[llvm] [LIBM][AMDLIBM] - Add new vector call support for fveclib=AMDLIBM (PR #180896)
Rohit Aggarwal via llvm-commits
llvm-commits at lists.llvm.org
Wed Feb 11 00:11:18 PST 2026
https://github.com/rohitaggarwal007 created https://github.com/llvm/llvm-project/pull/180896
AMD has it's own implementation of vector calls. New vector calls are introduced in the library.
Please refer [https://github.com/amd/aocl-libm-ose]
>From ae49a3c4add43301cd89b675973b1725c0d11afe Mon Sep 17 00:00:00 2001
From: Rohit Aggarwal <Rohit.Aggarwal at amd.com>
Date: Wed, 11 Feb 2026 13:37:52 +0530
Subject: [PATCH] [LIBM][AMDLIBM] - Add new vector call for amdibm
---
llvm/include/llvm/Analysis/VecFuncs.def | 27 ++++++
.../LoopVectorize/X86/amdlibm-calls-finite.ll | 95 ++++++++++++++++++-
.../LoopVectorize/X86/amdlibm-calls.ll | 70 ++++++++++++--
llvm/test/Transforms/Util/add-TLI-mappings.ll | 9 +-
4 files changed, 189 insertions(+), 12 deletions(-)
diff --git a/llvm/include/llvm/Analysis/VecFuncs.def b/llvm/include/llvm/Analysis/VecFuncs.def
index f1c615a98aab5..4811bb86786e7 100644
--- a/llvm/include/llvm/Analysis/VecFuncs.def
+++ b/llvm/include/llvm/Analysis/VecFuncs.def
@@ -1888,12 +1888,39 @@ TLI_DEFINE_VECFUNC("llvm.tanh.f32", "amd_vrs16_tanhf", FIXED(16), NOMASK, "_ZGV_
TLI_DEFINE_VECFUNC("cbrt", "amd_vrd2_cbrt", FIXED(2), NOMASK, "_ZGV_LLVM_N2v")
TLI_DEFINE_VECFUNC("cbrtf", "amd_vrs4_cbrtf", FIXED(4), NOMASK, "_ZGV_LLVM_N4v")
+TLI_DEFINE_VECFUNC("sincos", "amd_vrd2_sincos", FIXED(2), NOMASK, "_ZGV_LLVM_N2vl8l8")

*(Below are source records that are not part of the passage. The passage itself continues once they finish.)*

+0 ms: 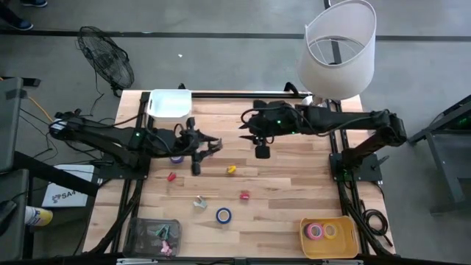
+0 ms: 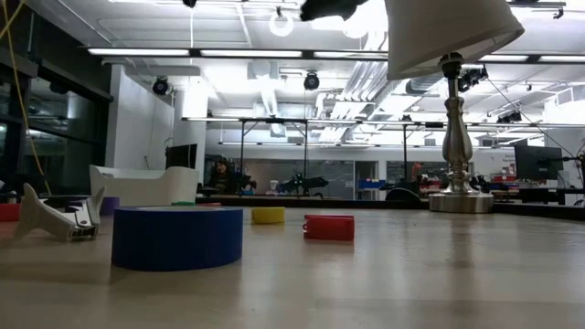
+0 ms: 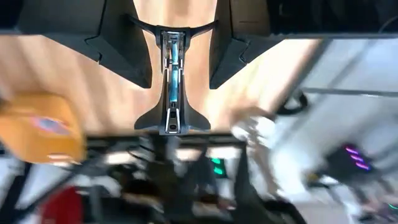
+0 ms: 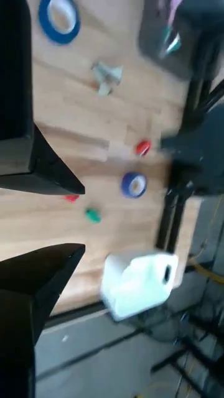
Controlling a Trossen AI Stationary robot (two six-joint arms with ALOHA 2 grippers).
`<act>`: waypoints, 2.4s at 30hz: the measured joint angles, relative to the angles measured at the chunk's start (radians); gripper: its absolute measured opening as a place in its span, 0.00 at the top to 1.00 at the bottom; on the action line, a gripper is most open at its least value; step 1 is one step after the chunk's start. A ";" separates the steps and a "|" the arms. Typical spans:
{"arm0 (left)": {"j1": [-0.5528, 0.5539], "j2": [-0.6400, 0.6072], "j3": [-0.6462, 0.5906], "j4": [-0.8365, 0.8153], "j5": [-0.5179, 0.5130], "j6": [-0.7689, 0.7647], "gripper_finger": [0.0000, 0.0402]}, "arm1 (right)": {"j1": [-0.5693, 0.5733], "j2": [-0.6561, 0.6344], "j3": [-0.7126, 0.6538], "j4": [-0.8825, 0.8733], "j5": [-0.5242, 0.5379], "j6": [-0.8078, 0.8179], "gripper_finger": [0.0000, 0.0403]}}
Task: Pick and place Stapler, Stapler remover, tape
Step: Put the black staple remover into the black bin
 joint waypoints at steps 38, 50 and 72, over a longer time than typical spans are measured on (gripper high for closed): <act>-0.846 0.212 0.000 -0.413 0.324 -1.432 0.64 | -0.018 -0.598 -0.633 0.061 -0.121 0.410 0.71; -0.844 0.359 0.000 -0.423 0.580 -1.657 0.64 | -0.018 -0.853 -0.915 0.148 -0.131 0.563 0.71; -0.844 0.465 0.000 -0.417 0.651 -1.721 0.61 | -0.018 -1.205 -1.342 0.531 -0.135 0.746 0.71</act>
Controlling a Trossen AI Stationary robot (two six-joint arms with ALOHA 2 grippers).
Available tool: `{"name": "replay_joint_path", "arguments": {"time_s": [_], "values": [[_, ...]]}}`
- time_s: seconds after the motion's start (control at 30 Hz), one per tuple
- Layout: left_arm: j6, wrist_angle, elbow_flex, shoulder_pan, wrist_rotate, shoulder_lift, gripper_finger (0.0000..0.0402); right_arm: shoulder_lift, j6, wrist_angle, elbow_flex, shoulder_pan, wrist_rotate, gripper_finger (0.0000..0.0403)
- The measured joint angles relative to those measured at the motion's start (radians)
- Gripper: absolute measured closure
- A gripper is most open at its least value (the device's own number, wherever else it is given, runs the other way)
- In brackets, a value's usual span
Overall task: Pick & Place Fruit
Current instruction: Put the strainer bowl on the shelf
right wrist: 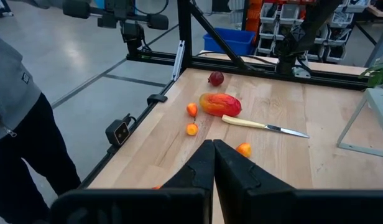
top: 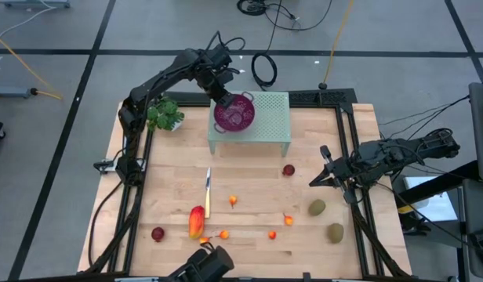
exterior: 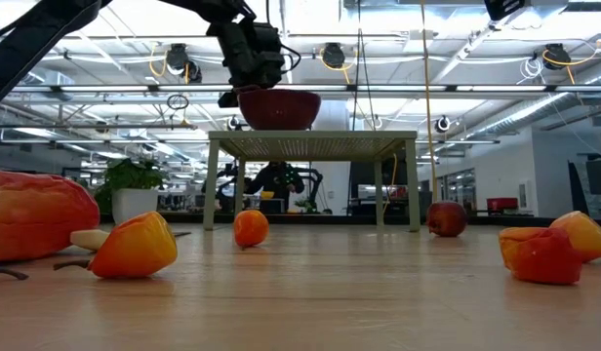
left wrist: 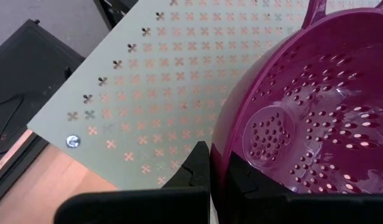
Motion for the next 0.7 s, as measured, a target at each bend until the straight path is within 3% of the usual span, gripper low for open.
{"name": "replay_joint_path", "arguments": {"time_s": [0.2,0.7], "values": [[0.004,0.003,0.000,0.002,0.010,0.000,0.0397,0.000,-0.002,0.000,0.000,0.000,0.000,0.0399],[0.029,0.007,0.000,0.002,-0.057,0.000,0.0340,0.000,-0.004,0.000,0.000,0.000,0.000,0.0399]]}}
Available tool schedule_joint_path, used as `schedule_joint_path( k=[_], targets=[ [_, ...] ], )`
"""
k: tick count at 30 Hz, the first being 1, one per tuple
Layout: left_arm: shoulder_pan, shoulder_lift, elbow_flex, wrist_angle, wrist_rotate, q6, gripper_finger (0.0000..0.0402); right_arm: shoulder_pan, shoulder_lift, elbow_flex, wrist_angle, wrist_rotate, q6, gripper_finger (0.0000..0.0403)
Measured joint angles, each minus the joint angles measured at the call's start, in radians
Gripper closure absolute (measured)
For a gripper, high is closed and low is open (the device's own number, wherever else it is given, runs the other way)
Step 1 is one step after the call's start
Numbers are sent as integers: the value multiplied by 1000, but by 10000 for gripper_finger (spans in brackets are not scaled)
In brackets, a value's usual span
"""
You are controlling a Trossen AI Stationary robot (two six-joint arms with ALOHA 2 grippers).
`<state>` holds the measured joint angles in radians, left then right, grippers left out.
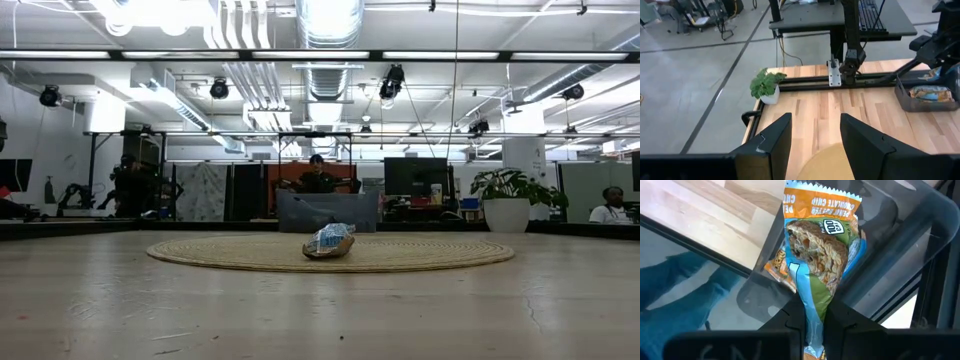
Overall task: Pick and place Granola Bars by type
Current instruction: Put the yellow granola bar into the right black bin
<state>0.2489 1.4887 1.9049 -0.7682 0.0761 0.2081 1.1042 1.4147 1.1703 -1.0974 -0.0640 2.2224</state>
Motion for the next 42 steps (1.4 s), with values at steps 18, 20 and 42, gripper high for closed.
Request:
schedule_joint_path(
  k=[18,20,42],
  targets=[
    [10,-1,0,-37,-16,-11,250,18,2,-19,41,-134,4,374],
    [11,-1,0,-37,-16,-11,250,18,8,-19,41,-171,16,372],
    [11,-1,0,-43,-16,-19,250,-20,27,-7,92,356,-113,245]
  ],
)
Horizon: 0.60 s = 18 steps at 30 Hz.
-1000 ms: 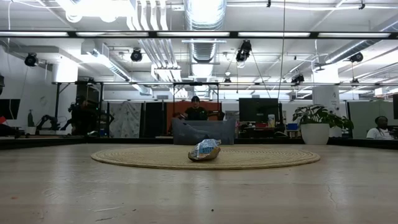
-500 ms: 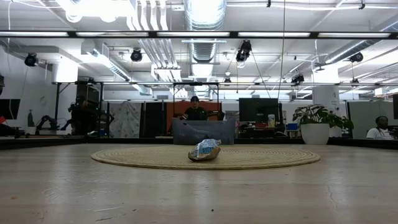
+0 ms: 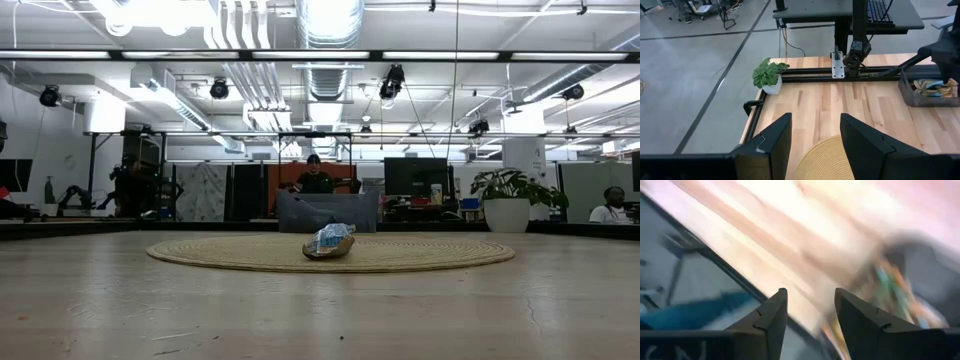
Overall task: Pick and place Granola Bars by type
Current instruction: Put the yellow granola bar into the right black bin
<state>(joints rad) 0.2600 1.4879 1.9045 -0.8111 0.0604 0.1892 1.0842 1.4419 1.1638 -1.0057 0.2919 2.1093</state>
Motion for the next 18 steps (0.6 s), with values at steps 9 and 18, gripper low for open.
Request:
schedule_joint_path(
  k=[9,18],
  targets=[
    [-1,-6,0,-5,35,-35,251,-76,-19,129,-8,386,-372,313],
    [-4,-36,0,-31,128,-66,251,-158,-42,275,-13,592,-735,389]
  ],
)
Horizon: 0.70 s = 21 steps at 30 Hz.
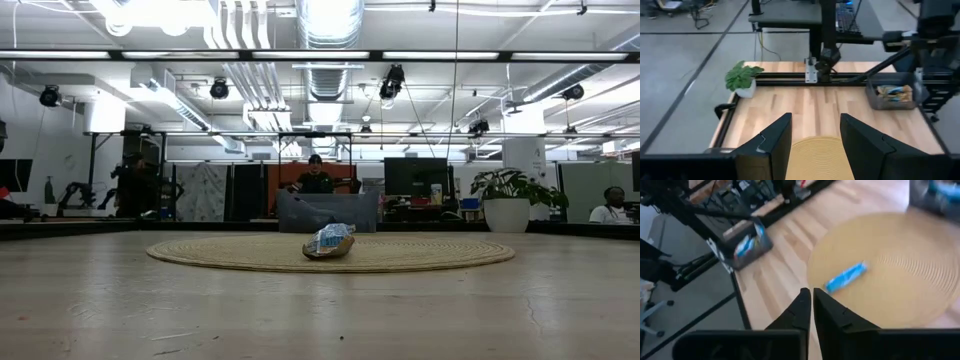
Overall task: Pick and place Granola Bars by type
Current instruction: Put the yellow granola bar into the right black bin
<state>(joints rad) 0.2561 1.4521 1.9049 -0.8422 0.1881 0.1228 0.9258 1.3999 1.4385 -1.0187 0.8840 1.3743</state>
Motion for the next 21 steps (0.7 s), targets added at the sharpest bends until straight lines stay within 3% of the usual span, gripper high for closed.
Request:
schedule_joint_path(
  k=[7,15,21],
  targets=[
    [-17,-38,0,-85,3,-21,251,-55,-11,70,-2,2,-192,394],
    [-53,-95,-15,-109,3,-38,251,-132,-72,78,-1,-6,-264,394],
    [-57,-135,-52,-107,3,-55,251,-212,-128,78,7,-94,-404,394]
  ],
)
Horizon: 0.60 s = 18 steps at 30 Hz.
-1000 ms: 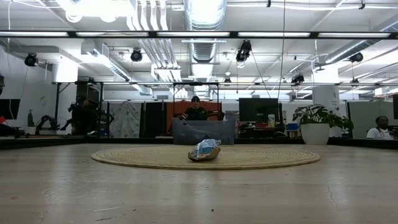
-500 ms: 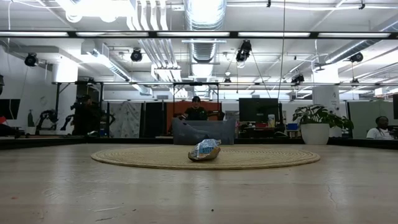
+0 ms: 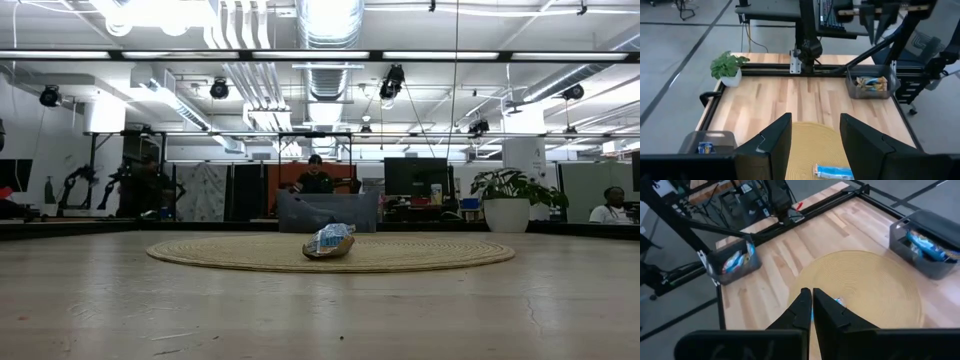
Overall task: Pick and place Granola Bars by type
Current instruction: Put the yellow granola bar into the right black bin
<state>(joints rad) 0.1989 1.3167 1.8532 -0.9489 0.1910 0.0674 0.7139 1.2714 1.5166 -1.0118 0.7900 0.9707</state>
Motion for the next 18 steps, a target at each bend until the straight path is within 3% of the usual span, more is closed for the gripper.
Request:
schedule_joint_path(
  k=[14,18],
  targets=[
    [-1,-78,-212,105,-1,-66,251,-265,-53,0,28,-339,-298,394],
    [-2,-102,-278,121,-1,-76,268,-335,-49,0,32,-430,-362,394]
  ],
)
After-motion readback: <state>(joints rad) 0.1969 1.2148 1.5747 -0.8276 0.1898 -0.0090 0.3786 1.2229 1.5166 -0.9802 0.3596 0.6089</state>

TLI_DEFINE_VECFUNC("sincos", "amd_vrd4_sincos", FIXED(4), NOMASK, "_ZGV_LLVM_N4vl8l8")
TLI_DEFINE_VECFUNC("sincos", "amd_vrd8_sincos", FIXED(8), NOMASK, "_ZGV_LLVM_N8vl8l8")
TLI_DEFINE_VECFUNC("sincosf", "amd_vrs4_sincosf", FIXED(4), NOMASK, "_ZGV_LLVM_N4vl4l4")
TLI_DEFINE_VECFUNC("sincosf", "amd_vrs8_sincosf", FIXED(8), NOMASK, "_ZGV_LLVM_N8vl4l4")
TLI_DEFINE_VECFUNC("sincosf", "amd_vrs16_sincosf", FIXED(16), NOMASK, "_ZGV_LLVM_N16vl4l4")
+
+TLI_DEFINE_VECFUNC("asin", "amd_vrd2_asin", FIXED(2), NOMASK, "_ZGV_LLVM_N2v")
+TLI_DEFINE_VECFUNC("asin", "amd_vrd4_asin", FIXED(4), NOMASK, "_ZGV_LLVM_N4v")
+
+TLI_DEFINE_VECFUNC("llvm.asin.f64", "amd_vrd2_asin", FIXED(2), NOMASK, "_ZGV_LLVM_N2v")
+TLI_DEFINE_VECFUNC("llvm.asin.f64", "amd_vrd4_asin", FIXED(4), NOMASK, "_ZGV_LLVM_N4v")
+
+TLI_DEFINE_VECFUNC("__asin_finite", "amd_vrd2_asin", FIXED(2), NOMASK, "_ZGV_LLVM_N2v")
+TLI_DEFINE_VECFUNC("__asin_finite", "amd_vrd4_asin", FIXED(4), NOMASK, "_ZGV_LLVM_N4v")
+
+TLI_DEFINE_VECFUNC("acos", "amd_vrd2_acos", FIXED(2), NOMASK, "_ZGV_LLVM_N2v")
+TLI_DEFINE_VECFUNC("acos", "amd_vrd4_acos", FIXED(4), NOMASK, "_ZGV_LLVM_N4v")
+
+TLI_DEFINE_VECFUNC("llvm.acos.f64", "amd_vrd2_acos", FIXED(2), NOMASK, "_ZGV_LLVM_N2v")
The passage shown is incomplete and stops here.